Dong Fangyu bertanya, “Kalau begitu, haruskah kita mencari Bing Yiyi dan Shang Guanxi?”


Semua orang saling memandang, dan Ding Xiuxiu berkata, “Mengapa kita harus mencari mereka? Kami tidak akan berada di sini jika bukan karena Bing Yiyi. Kami akan dengan senang hati berada di kamar kami yang sejuk di sekolah, minum minuman favorit kami, makan makanan favorit kami. Bukan seperti ini, digigit nyamuk, digigit serangga…”


Semakin dia membicarakannya, semakin dia merasa marah. Dia sangat marah sehingga dia hampir ingin menangis.


Semua orang merasa sedih.


Dong Fangyu mengangguk. "Begitu kita kembali, aku pasti harus makan sebotol es krim."


Luo Nuanfeng mengangguk juga. "Aku ingin sebotol besar sampanye."


Nan Gonghai berkata, "Saya tidak akan pernah meninggalkan komputer saya lagi."


Wei Shenglan merenung sejenak dan berkata, "Saya ingin minum satu liter air."
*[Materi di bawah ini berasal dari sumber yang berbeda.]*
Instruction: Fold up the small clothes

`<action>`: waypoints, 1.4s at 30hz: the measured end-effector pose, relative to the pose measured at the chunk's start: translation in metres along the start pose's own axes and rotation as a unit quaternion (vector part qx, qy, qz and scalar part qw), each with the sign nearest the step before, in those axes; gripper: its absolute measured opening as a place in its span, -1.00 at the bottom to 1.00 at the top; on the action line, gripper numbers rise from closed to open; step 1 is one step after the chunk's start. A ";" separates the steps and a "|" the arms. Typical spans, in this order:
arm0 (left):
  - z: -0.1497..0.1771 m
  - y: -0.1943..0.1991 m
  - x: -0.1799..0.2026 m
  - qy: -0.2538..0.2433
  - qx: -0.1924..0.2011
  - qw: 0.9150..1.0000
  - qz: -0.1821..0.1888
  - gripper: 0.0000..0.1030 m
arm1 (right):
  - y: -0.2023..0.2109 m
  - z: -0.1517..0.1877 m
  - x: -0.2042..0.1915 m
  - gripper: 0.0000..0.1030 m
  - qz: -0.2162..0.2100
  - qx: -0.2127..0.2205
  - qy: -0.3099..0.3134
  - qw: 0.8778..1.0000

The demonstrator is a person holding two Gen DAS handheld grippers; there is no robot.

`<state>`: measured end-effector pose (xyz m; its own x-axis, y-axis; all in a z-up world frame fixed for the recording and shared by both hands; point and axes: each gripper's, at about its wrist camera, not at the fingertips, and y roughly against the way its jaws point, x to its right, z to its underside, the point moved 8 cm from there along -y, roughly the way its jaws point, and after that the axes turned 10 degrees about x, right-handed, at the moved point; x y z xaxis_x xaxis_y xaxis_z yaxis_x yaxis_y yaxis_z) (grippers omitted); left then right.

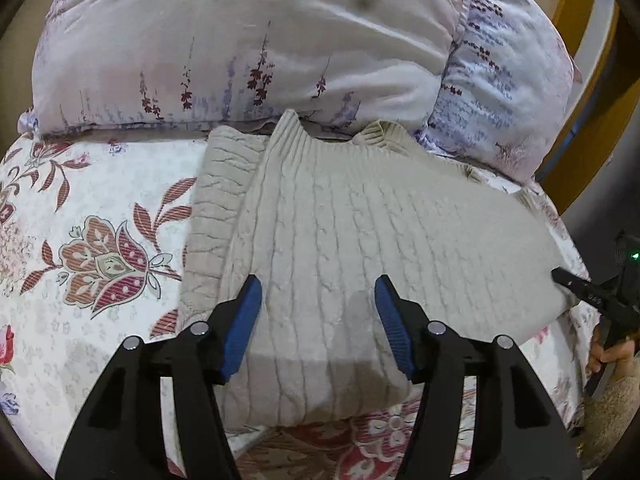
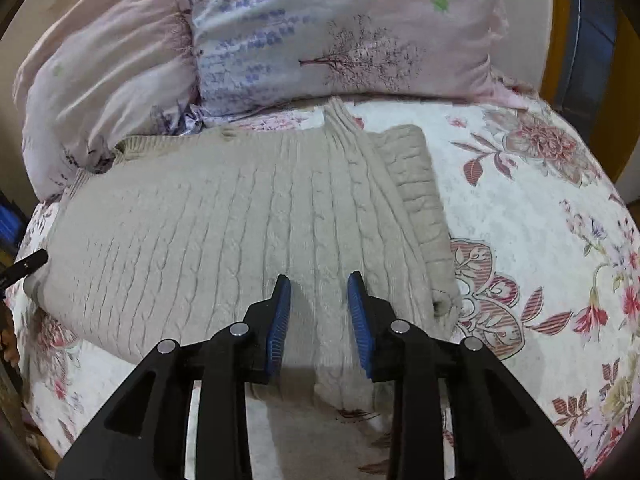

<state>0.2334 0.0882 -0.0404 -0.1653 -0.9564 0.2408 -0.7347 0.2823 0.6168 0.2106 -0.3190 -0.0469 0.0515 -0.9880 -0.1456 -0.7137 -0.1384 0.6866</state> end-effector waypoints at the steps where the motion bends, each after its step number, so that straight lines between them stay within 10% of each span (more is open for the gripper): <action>1: 0.001 0.000 0.002 -0.009 0.001 1.000 0.000 0.23 | 0.001 0.001 -0.001 -0.35 0.002 0.000 0.006 1.000; 8: -0.013 0.009 -0.004 0.037 0.015 0.999 0.023 0.34 | 0.002 -0.012 -0.011 0.11 -0.002 -0.020 0.002 1.000; 23: -0.037 0.007 -0.071 0.215 0.015 0.976 0.035 0.51 | -0.014 -0.038 -0.080 0.15 -0.041 0.025 0.059 0.997; 42: -0.037 -0.021 -0.072 0.261 -0.007 0.964 0.050 0.51 | -0.036 -0.051 -0.110 0.15 -0.040 0.037 0.074 0.996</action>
<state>0.2846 0.1540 -0.0428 0.1215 -0.7566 0.6425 -0.7225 0.3765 0.5800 0.2659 -0.2092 -0.0194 0.2095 -0.9739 -0.0877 -0.7528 -0.2178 0.6212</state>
Secara umum, Anda hanya akan mengatakan hal-hal seperti ini untuk kata-kata terakhir Anda jika Anda sedang sekarat, Anda tahu?!


Tolong jangan pasang bendera kematian lagi!
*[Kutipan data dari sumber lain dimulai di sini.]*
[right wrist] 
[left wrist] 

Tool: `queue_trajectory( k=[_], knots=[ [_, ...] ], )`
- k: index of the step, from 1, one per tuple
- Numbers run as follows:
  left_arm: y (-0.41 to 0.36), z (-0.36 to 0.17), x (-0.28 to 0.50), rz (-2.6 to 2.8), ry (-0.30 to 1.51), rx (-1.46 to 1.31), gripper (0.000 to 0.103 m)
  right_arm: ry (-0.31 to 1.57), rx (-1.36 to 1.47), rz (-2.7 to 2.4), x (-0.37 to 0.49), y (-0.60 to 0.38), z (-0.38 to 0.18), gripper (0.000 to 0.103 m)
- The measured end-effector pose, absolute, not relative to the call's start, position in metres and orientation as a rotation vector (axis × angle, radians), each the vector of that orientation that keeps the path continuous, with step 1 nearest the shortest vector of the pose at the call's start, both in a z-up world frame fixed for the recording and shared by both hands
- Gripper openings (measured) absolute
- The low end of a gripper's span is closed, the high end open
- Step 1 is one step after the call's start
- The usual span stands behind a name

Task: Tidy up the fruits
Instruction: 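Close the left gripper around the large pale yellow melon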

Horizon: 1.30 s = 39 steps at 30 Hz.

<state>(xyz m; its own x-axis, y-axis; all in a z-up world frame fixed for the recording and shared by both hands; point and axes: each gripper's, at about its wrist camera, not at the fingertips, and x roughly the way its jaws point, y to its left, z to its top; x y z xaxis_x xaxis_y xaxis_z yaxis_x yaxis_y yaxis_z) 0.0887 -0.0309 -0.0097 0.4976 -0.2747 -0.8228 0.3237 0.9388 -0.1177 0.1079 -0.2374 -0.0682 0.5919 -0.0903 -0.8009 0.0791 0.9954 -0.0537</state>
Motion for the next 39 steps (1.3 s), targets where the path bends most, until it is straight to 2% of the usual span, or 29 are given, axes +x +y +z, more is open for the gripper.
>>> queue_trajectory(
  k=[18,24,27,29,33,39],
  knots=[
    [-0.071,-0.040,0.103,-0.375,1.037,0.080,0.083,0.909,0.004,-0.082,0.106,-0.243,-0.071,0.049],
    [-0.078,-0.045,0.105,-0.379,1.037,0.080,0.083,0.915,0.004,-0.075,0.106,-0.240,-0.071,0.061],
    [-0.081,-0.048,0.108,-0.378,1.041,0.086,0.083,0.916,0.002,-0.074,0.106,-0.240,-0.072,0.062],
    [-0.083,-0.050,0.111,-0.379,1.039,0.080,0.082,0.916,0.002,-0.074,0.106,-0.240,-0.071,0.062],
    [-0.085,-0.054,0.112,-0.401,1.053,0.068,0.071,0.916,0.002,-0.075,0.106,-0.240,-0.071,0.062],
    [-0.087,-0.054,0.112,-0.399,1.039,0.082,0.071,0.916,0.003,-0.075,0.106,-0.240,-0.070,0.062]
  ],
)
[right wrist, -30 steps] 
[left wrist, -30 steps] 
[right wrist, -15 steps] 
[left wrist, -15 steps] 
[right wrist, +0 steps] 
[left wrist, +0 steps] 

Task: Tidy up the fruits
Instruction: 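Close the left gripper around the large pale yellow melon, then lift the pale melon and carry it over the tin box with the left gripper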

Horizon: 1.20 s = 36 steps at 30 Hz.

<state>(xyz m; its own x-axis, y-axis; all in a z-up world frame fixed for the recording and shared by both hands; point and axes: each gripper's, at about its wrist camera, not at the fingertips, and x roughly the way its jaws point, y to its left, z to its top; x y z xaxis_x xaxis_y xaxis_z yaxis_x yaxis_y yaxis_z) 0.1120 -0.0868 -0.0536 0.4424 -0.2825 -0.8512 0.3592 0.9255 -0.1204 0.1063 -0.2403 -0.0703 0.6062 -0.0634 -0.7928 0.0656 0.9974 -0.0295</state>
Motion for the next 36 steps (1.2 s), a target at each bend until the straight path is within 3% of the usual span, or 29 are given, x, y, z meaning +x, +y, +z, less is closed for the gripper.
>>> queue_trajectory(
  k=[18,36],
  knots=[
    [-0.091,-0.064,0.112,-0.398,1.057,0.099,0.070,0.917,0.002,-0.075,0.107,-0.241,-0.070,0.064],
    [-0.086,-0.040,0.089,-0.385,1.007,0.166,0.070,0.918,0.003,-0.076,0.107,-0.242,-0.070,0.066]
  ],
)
Ye Xi hampir patah hati berurusan dengan orang-orang yang tidak tahu apa-apa ini, tetapi dia juga tidak bisa menahan diri dan berkata, “Saya ingin makan hot pot, barbekyu, crepes goreng, ayam goreng, bir, ikan rebus, ikan goreng, mie, Coca-Cola, es krim, bebek panggang, iga babi asam manis, cuka dan irisan daging babi osmanthus, udang karang pedas, ikan kukus, udang panggang… itu saja yang saya inginkan.”


Kerumunan menelan.


Kelaparan di bawah angin kencang akan memaksa mereka segera menuju kegilaan.
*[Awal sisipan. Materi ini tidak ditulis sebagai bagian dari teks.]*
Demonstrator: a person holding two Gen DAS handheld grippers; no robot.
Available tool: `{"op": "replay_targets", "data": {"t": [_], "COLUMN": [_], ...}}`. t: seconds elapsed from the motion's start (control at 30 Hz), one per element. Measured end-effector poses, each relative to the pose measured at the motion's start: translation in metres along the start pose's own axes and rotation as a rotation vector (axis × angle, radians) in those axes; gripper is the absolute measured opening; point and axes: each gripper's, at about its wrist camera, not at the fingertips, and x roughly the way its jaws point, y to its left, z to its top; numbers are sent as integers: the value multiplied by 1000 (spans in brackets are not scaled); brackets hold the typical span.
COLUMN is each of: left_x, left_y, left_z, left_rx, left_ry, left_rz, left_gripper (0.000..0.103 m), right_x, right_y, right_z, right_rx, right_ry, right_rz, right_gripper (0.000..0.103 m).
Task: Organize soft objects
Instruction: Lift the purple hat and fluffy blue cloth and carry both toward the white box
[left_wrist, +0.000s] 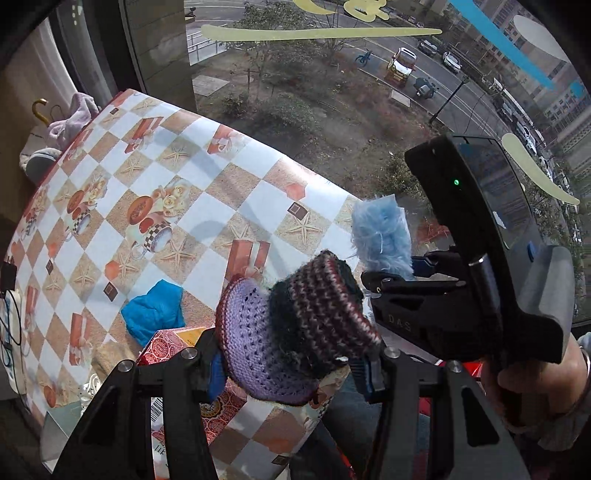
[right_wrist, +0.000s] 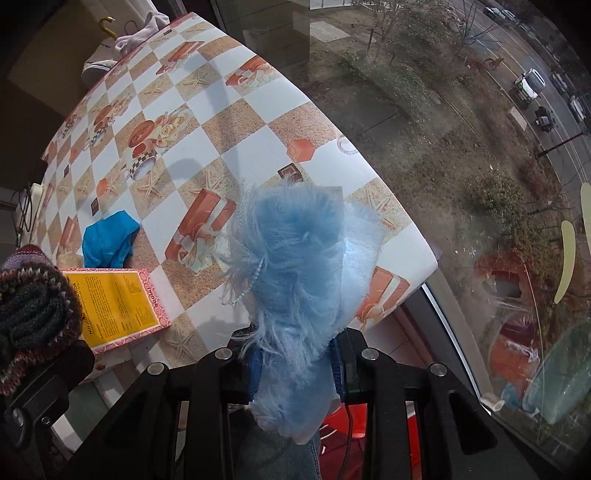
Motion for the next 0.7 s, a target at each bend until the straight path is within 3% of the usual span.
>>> {"op": "replay_targets", "data": {"t": [0.3, 0.7], "left_x": [-9, -35], "left_y": [-10, 13], "left_z": [-45, -98], "left_rx": [37, -40], "left_ry": [20, -18], "left_rz": [-14, 32], "left_gripper": [58, 58], "right_x": [-2, -3], "right_y": [15, 65], "right_z": [-36, -67], "right_rx": [-47, -207], "right_ry": [18, 41], "right_rz": [-2, 30], "right_gripper": [32, 32]}}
Ye Xi mengambil napas dalam-dalam untuk menghilangkan keinginannya akan makanan dan berkata, "Ayo cari Shang Guanxi dan Bing Yiyi."


Ding Xiuxiu adalah orang pertama yang keberatan. "Mengapa?"


Ye Xi berkata, “Karena Bing Yiyi kita ada di sini. Tapi untuk apa yang akan terjadi padanya, kita harus menyerahkannya pada polisi. Selain itu, mereka juga teman sekolah dan temanmu. Bukankah aku sudah bilang sebelumnya? Semakin banyak orang yang kita miliki, semakin kuat kita. Tidak peduli bagaimana Anda melihatnya, kita harus pergi mencari mereka. ”


Ding Xiuxiu membuka mulutnya, tetapi tidak peduli bagaimana dia memikirkannya, dia tidak bisa menyangkalnya.


Yang lain menganggap kata-kata Ye Xi masuk akal, jadi itu disetujui dengan suara penuh.


Setelah beres-beres, mereka berangkat mencari Shang Guanxi dan Bing Yiyi.